Task directions:
Give the entries again exactly. Skip the pictures.

━━ Extracted information

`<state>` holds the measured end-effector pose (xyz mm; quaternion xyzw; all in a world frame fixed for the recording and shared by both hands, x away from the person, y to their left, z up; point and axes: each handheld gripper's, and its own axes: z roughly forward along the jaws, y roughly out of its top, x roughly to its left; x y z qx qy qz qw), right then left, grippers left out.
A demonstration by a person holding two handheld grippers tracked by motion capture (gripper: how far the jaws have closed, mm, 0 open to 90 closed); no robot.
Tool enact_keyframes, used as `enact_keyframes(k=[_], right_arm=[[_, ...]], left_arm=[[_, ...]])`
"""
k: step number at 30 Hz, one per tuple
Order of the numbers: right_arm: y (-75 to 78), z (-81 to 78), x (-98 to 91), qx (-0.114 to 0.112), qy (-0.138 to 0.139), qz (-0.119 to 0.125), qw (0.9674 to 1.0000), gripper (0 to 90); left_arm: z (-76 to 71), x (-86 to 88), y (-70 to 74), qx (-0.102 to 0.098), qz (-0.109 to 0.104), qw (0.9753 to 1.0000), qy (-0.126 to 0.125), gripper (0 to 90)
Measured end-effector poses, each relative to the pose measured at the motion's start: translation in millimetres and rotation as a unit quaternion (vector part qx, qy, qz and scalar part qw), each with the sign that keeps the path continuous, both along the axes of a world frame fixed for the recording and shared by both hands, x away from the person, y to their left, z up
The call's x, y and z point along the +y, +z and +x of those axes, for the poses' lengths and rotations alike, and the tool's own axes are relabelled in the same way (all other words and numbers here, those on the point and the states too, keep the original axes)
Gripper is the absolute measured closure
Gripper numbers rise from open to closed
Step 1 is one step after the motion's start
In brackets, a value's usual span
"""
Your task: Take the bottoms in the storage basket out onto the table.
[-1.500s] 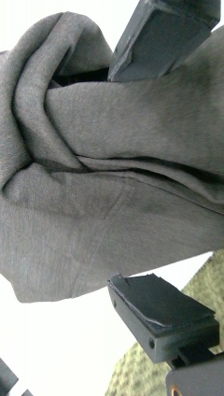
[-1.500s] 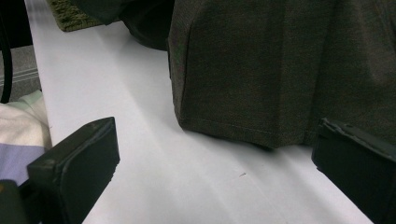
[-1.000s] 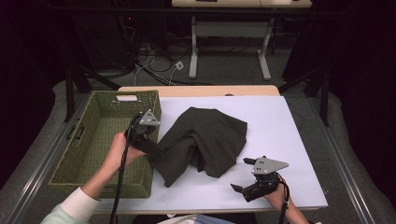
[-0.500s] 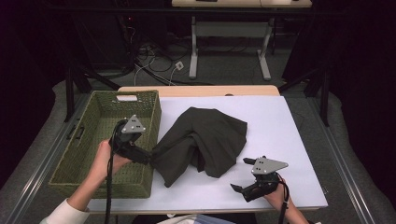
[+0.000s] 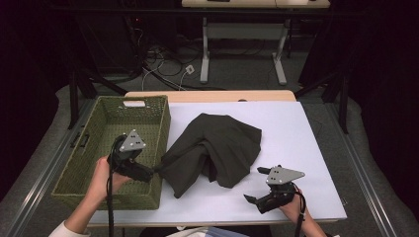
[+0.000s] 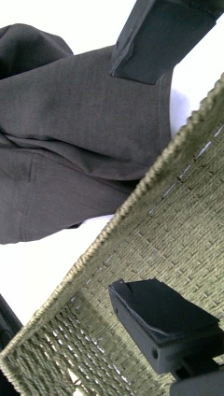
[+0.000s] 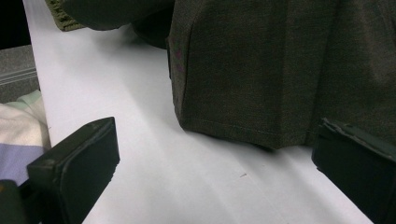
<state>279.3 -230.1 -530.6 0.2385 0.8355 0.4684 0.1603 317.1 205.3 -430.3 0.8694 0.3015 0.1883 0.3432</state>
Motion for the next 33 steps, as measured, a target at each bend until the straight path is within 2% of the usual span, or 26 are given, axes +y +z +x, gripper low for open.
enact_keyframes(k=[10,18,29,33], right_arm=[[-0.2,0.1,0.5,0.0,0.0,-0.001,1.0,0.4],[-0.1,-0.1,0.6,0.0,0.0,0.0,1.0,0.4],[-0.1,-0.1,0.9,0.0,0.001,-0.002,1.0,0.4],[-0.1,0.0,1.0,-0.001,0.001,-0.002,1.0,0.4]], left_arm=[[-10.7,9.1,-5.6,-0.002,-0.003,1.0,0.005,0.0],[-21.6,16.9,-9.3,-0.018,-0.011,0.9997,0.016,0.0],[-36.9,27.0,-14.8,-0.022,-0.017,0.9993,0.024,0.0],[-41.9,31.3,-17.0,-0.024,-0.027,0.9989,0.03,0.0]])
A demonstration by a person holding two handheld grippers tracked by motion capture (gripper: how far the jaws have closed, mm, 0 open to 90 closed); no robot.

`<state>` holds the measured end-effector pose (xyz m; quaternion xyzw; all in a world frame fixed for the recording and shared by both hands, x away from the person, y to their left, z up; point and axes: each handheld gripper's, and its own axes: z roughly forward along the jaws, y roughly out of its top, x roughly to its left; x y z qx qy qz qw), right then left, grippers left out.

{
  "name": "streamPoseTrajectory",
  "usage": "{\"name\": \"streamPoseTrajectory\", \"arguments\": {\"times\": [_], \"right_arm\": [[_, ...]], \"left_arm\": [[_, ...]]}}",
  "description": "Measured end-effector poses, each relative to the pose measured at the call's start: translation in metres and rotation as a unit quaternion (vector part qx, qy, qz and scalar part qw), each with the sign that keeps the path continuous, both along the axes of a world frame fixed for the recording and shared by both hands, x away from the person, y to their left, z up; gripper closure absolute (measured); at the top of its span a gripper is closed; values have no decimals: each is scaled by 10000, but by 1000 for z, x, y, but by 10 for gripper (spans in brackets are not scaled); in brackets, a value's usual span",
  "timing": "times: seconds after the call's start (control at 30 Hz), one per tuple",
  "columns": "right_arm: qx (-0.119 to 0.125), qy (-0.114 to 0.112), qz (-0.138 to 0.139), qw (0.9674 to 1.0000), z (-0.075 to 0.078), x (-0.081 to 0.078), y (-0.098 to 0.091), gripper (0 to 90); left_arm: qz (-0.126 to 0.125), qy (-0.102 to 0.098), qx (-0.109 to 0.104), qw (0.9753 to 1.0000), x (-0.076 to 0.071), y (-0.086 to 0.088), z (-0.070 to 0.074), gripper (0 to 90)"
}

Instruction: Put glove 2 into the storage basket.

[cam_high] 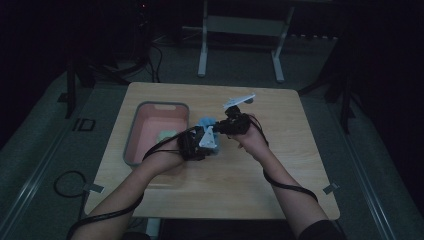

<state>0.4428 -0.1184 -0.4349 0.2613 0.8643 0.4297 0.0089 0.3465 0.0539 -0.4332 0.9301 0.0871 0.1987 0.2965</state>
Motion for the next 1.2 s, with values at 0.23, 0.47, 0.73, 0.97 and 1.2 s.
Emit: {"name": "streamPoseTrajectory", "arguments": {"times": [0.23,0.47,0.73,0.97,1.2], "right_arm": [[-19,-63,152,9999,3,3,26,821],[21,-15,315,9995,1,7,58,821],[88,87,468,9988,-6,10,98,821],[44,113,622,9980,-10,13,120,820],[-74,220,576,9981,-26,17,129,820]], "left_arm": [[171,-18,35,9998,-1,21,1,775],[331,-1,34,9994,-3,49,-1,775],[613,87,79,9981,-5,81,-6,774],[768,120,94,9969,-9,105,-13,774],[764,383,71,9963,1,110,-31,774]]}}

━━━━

Problem solution:
`<state>` holds the measured end-effector pose (xyz mm; quaternion xyzw; all in a world frame fixed for the recording and shared by both hands, x away from the person, y to their left, z up; point and axes: each handheld gripper's, and its own axes: z roughly forward along the jaws, y roughly out of its top, x roughly to its left; x y z qx qy qz qw), right then left, grippers left out.
A demonstration by a person holding two handheld grippers tracked by motion capture (gripper: how far the jaws have closed, mm, 0 open to 90 closed); no robot.
Tool enact_keyframes, used as `enact_keyframes(k=[_], right_arm=[[_, ...]], left_arm=[[_, ...]])`
"""
k: step number at 30 Hz, one per tuple
Order of the numbers: right_arm: y (-75 to 78), z (-81 to 78), x (-98 to 91), qx (-0.114 to 0.112), qy (-0.138 to 0.139), qz (-0.119 to 0.125), qw (0.9674 to 1.0000), gripper (0 to 90); left_arm: z (-76 to 71), x (-86 to 88), y (-70 to 74), qx (-0.102 to 0.098), qz (-0.109 to 0.104), qw (0.9753 to 1.0000), qy (-0.126 to 0.125), gripper (0 to 90)
Measured end-effector poses, each relative to the pose measured at the motion's start: translation in millimetres and rotation as a unit quaternion (vector part qx, qy, qz and scalar part qw), each with the sign that keeps the path continuous, both along the axes of a world frame fixed for the recording and shared by both hands, x away from the person, y to their left, z up
The call's x, y and z point along the +y, +z and +x of those axes, for the poses' lengths and rotations alike, and the tool's own axes are relabelled in the same way (all other words and numbers here, those on the point and the states too, keep the original axes)
Gripper is the absolute measured closure
Gripper numbers rise from open to closed
Step 1 is one step after the motion's start
In brackets, a value's usual span
"""
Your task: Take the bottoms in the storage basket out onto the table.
[-1.500s] 
[-1.500s] 
[-1.000s] 
[-0.500s] 
[+0.000s] 
[+0.000s] 
[+0.000s] 
<state>279.3 -230.1 -530.6 0.2385 0.8355 0.4684 0.1603 317.1 205.3 -430.3 0.8694 0.3015 0.1883 0.3432</state>
Motion for the next 33 steps, as measured, a target at each bend until the straight path is within 2% of the usual span, or 26 are given, axes +y +z +x, gripper low for open.
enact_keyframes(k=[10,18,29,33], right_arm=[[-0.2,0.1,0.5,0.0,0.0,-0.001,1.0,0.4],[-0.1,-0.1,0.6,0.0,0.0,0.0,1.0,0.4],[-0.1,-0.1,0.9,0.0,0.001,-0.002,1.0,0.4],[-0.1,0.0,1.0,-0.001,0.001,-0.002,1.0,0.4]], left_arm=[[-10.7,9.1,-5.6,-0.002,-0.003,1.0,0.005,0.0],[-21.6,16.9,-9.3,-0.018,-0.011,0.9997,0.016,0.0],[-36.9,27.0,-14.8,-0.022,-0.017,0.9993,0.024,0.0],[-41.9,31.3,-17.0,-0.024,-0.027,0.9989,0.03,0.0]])
A demonstration by a person holding two handheld grippers tracked by motion capture (gripper: how far the jaws have closed, mm, 0 open to 90 closed); no robot.

`<state>` holds the measured end-effector pose (xyz m; quaternion xyzw; all in a world frame fixed for the recording and shared by both hands, x away from the person, y to their left, z up; point and axes: each handheld gripper's, and its own axes: z roughly forward along the jaws, y roughly out of its top, x roughly to its left; x y z qx qy qz qw), right then left, grippers left out.

{
  "name": "streamPoseTrajectory",
  "usage": "{\"name\": \"streamPoseTrajectory\", \"arguments\": {\"times\": [_], \"right_arm\": [[_, ...]], \"left_arm\": [[_, ...]]}}",
  "description": "Measured end-effector poses, each relative to the pose measured at the call's start: translation in metres and rotation as a unit quaternion (vector part qx, qy, qz and scalar part qw), each with the sign that keeps the path continuous, both along the axes of a world frame fixed for the recording and shared by both hands, x away from the person, y to their left, z up; gripper closure absolute (measured); at the top of its span a gripper is closed; values have no decimals: each is scaled by 10000, but by 1000 for z, x, y, but by 10 for gripper (spans in brackets are not scaled); in brackets, a value's usual span",
  "timing": "times: seconds after the call's start (control at 30 Hz), one per tuple",
  "columns": "right_arm: qx (-0.119 to 0.125), qy (-0.114 to 0.112), qz (-0.138 to 0.139), qw (0.9674 to 1.0000), z (-0.075 to 0.078), x (-0.081 to 0.078), y (-0.098 to 0.091), gripper (0 to 90); left_arm: qz (-0.126 to 0.125), qy (-0.102 to 0.098), qx (-0.109 to 0.104), qw (0.9753 to 1.0000), x (-0.076 to 0.071), y (-0.086 to 0.088), z (-0.070 to 0.074), gripper (0 to 90)"
}

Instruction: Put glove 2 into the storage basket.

[cam_high] 

<state>0.4428 -0.1184 -0.4349 0.2613 0.8643 0.4297 0.0089 0.3465 0.0539 -0.4332 0.9301 0.0871 0.1987 0.2965</state>
Motion for the next 1.2 s, with values at 0.23, 0.47, 0.73, 0.97 and 1.2 s.
Emit: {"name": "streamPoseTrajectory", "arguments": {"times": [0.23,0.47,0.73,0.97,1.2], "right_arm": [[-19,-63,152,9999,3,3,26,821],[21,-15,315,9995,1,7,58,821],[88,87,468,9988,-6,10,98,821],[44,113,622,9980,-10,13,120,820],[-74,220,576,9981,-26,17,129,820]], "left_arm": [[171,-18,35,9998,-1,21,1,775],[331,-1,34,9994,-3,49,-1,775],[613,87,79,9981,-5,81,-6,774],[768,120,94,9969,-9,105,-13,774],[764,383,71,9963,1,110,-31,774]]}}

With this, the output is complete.